**The task**
Please output the section of the listing below that opens with the line containing "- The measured" and closes with the line containing "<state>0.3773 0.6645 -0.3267", exactly and with nothing else.
^^^^^^^^
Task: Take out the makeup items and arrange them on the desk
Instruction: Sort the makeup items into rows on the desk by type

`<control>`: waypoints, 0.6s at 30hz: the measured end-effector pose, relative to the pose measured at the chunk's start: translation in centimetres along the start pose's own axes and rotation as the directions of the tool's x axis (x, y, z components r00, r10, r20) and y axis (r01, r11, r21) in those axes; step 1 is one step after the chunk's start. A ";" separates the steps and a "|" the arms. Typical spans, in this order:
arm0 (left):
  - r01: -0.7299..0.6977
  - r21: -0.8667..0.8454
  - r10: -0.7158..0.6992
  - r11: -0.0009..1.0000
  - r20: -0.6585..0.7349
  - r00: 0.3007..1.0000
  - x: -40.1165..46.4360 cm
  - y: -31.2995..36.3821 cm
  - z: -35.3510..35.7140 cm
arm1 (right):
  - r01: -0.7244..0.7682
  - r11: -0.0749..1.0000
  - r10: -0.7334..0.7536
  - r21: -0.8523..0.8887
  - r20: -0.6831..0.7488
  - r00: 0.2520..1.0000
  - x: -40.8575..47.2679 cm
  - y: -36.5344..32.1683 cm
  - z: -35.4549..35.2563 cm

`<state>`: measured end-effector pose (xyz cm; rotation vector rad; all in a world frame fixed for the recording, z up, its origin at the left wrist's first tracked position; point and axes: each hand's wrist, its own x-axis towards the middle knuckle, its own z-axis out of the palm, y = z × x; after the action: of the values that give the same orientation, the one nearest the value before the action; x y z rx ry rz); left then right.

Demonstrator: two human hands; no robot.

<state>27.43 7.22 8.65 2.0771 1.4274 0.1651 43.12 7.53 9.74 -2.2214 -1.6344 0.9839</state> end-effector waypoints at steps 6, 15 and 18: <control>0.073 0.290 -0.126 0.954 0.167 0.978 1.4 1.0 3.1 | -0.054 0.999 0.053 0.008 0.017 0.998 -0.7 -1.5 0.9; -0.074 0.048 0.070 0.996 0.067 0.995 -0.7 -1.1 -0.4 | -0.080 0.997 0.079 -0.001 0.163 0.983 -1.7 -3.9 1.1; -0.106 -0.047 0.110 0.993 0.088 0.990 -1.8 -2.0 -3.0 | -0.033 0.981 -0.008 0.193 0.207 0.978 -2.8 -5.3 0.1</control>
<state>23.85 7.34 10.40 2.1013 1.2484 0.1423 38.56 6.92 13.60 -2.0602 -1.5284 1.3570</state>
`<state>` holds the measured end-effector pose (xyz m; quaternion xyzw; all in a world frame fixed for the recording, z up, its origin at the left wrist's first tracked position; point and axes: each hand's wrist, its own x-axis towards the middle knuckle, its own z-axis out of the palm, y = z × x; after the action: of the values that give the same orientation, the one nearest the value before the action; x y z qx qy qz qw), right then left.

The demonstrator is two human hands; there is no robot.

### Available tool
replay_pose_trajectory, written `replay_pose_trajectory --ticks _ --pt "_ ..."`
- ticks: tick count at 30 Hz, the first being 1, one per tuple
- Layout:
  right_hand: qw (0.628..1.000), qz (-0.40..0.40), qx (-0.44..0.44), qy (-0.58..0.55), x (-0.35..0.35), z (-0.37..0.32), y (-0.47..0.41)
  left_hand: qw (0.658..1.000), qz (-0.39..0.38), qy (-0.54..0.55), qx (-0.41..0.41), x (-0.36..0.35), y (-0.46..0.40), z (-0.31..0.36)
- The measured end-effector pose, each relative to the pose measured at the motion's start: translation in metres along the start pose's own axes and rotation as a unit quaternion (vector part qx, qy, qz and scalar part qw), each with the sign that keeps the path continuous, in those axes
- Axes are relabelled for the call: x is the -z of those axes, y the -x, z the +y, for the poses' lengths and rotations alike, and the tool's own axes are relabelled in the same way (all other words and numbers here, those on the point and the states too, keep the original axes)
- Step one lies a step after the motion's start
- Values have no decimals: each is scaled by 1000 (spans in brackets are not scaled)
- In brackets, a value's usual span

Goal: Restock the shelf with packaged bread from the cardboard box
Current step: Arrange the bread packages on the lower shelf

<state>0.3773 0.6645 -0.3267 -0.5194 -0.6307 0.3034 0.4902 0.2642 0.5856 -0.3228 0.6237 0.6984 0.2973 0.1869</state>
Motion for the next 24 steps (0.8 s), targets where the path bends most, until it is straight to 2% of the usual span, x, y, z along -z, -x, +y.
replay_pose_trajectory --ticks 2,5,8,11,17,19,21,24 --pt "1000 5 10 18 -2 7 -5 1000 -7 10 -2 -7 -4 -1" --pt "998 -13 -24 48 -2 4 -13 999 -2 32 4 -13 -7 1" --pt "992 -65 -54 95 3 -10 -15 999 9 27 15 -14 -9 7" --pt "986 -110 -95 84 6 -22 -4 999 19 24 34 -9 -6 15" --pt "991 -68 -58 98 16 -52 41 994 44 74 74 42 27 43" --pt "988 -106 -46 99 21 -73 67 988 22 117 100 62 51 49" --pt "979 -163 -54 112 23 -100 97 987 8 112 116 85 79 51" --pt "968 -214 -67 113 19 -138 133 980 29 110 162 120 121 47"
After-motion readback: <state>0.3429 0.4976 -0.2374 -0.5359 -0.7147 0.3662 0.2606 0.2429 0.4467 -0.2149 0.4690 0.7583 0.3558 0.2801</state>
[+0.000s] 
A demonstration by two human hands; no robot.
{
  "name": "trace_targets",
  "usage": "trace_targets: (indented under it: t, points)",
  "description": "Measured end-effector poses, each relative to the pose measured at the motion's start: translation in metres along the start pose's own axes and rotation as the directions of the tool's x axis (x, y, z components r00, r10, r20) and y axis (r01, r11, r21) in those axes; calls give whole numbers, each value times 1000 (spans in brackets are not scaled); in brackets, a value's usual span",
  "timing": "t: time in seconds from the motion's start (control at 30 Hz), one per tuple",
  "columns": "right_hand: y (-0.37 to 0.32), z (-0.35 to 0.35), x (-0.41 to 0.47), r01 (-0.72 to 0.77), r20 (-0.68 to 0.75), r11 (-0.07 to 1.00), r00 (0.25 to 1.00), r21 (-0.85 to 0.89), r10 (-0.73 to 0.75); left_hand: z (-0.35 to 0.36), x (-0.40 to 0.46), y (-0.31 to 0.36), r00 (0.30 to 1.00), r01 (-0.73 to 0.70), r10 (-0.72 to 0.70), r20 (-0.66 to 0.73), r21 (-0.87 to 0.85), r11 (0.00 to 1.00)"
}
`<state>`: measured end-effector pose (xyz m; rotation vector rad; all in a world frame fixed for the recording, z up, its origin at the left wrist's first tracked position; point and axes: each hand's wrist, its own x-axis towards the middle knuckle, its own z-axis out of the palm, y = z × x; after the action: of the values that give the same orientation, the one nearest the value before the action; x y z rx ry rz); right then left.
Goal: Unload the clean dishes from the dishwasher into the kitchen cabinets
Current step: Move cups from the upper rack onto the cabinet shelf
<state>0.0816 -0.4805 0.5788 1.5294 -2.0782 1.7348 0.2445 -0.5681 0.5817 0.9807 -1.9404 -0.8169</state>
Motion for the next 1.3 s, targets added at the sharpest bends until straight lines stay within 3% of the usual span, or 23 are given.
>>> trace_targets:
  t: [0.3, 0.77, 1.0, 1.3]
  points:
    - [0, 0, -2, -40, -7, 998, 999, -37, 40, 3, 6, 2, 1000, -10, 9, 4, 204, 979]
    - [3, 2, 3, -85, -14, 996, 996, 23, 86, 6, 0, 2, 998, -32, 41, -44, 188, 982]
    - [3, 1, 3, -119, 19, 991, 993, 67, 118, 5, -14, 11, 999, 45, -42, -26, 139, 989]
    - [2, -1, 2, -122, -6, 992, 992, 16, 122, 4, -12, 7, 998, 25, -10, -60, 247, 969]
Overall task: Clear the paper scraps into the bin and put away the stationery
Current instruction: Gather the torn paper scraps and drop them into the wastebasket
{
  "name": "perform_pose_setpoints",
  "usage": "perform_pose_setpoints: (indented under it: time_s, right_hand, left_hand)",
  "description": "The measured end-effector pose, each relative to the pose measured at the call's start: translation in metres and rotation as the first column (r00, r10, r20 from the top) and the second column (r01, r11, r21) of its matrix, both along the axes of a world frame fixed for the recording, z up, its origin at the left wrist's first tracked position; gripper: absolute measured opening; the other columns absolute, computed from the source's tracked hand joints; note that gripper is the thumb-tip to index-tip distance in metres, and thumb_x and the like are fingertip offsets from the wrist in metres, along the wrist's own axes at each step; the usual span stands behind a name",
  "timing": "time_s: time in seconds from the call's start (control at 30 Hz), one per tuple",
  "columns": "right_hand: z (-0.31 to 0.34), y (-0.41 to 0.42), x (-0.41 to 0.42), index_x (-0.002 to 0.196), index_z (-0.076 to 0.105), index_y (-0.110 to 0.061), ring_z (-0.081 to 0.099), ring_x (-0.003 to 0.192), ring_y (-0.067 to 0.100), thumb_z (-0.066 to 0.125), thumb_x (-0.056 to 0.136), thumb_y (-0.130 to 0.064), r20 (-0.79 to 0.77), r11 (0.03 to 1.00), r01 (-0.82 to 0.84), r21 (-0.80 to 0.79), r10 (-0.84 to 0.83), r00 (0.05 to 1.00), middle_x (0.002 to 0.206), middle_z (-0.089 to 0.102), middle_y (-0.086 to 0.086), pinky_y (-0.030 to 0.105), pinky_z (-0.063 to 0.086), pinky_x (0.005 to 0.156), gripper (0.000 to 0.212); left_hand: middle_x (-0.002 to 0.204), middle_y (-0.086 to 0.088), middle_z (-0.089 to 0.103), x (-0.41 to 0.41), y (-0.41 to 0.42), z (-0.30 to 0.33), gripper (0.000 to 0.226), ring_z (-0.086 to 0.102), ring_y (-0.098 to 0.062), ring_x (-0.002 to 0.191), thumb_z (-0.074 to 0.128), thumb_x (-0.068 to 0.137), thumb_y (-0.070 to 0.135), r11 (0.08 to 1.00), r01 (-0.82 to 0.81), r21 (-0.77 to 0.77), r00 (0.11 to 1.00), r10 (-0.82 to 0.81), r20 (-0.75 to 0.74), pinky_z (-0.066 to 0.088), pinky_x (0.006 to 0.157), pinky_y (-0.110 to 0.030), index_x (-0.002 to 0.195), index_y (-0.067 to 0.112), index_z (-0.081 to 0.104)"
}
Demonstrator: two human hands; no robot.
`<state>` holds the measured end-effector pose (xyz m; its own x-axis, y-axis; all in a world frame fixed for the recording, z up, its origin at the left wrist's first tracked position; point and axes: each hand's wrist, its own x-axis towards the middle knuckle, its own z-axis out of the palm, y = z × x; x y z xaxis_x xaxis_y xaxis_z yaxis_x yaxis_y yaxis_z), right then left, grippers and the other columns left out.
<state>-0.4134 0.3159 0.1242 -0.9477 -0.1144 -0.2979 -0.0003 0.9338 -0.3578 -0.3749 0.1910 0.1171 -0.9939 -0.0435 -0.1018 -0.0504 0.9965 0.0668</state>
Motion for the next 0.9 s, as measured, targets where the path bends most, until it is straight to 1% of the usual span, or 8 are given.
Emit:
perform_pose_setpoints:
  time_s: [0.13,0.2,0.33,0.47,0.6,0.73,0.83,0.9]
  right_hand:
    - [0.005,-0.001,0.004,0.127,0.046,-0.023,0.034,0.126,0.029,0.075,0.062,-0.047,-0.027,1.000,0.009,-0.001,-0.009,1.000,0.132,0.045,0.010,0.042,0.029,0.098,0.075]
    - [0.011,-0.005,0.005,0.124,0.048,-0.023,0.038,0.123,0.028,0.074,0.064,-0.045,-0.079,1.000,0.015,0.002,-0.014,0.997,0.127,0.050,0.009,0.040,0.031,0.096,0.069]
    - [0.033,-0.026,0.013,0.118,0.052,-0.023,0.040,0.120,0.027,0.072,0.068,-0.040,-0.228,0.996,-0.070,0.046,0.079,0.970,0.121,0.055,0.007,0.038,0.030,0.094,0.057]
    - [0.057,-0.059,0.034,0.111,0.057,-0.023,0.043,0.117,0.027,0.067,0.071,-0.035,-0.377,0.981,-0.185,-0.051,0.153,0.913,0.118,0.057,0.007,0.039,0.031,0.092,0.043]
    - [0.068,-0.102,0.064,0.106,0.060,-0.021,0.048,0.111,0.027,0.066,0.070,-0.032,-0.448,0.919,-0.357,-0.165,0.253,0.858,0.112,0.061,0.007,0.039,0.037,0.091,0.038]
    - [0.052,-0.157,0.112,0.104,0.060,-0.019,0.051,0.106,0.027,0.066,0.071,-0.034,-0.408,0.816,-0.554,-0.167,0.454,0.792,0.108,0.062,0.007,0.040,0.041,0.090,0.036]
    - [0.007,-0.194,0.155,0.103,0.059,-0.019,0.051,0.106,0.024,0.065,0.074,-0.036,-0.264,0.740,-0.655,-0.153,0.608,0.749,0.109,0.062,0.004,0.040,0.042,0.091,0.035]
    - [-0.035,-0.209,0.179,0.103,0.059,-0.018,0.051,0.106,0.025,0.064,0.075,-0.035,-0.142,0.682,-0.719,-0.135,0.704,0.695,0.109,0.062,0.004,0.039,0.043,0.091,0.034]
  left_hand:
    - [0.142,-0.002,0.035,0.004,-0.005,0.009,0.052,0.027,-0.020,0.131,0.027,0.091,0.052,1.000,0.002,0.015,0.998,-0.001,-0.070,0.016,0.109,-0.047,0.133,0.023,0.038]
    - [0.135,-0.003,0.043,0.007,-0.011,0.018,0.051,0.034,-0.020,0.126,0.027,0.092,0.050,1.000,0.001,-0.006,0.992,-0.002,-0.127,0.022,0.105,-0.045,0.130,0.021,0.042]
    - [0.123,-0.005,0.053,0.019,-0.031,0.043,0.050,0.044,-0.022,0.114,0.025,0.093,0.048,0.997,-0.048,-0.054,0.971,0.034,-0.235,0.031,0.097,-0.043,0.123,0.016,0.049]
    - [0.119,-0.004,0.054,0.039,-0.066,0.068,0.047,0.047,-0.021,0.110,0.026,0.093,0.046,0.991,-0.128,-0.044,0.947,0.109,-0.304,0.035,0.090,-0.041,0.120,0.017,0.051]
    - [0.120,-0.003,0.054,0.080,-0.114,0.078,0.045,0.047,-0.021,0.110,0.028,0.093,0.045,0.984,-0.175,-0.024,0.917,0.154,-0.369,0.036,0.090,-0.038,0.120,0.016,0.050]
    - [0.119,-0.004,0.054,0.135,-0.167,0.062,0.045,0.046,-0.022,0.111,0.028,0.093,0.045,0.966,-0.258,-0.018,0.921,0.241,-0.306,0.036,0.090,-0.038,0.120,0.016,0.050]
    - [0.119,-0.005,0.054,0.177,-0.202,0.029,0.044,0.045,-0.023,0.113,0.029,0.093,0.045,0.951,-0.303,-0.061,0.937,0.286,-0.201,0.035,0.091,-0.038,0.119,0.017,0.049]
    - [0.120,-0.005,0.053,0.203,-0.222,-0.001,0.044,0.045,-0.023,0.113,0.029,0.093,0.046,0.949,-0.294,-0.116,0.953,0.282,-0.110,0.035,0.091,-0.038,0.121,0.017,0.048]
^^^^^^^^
**Response**
- The measured end-effector pose, each relative to the pose measured at the motion's start: translation in metres along the start pose's own axes and rotation as a unit quaternion (vector part qx, qy, qz and scalar part qw), each with the sign that keeps the path continuous, in those axes
- Axes are relabelled for the call: x is the -z of those axes, y the -x, z the +y, for the poses' lengths and rotations alike, and the tool's own axes are relabelled in the same way (all other words and numbers here, those on the point and the states too, keep the original axes)
- Step one lies a step after the motion's start
- Values have no decimals: each is scaled by 1000 (spans in brackets are not scaled)
- In brackets, a value's usual span

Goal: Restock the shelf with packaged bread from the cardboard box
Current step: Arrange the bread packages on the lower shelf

<state>0.3773 0.6645 -0.3267 -0.5194 -0.6307 0.3034 0.4902 0.2642 0.5856 -0.3228 0.6237 0.6984 0.2973 0.1869</state>

The answer given is complete.